=== What is being asked ===
Copy out, from the entries below, each line holding the string "brown".

[Records drawn from a dataset]
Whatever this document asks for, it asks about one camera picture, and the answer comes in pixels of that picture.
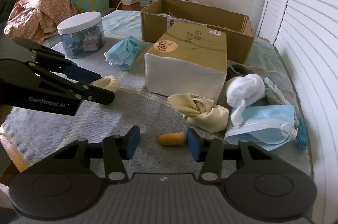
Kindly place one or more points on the brown scrunchie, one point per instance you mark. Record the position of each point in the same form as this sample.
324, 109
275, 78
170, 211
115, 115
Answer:
243, 69

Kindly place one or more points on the wooden bed frame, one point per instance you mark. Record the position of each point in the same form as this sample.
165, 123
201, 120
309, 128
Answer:
10, 152

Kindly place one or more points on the clear jar with white lid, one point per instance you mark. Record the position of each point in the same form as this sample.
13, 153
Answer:
79, 39

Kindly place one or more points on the white cloth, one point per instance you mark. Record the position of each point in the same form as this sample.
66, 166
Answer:
243, 92

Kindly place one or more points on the crumpled blue face mask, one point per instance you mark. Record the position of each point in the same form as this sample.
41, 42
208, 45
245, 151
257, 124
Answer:
124, 52

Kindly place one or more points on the floral brown cloth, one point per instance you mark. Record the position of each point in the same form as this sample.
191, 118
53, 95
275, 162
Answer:
34, 10

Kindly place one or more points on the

=== Result for this task ===
Kindly place one or more points on the brown scrunchie, one point per instance you mark. Record the position of each point in the same form as this sample.
Kindly place one or more points on the floral brown cloth, one point per instance you mark. Record the position of each point in the same form as this sample.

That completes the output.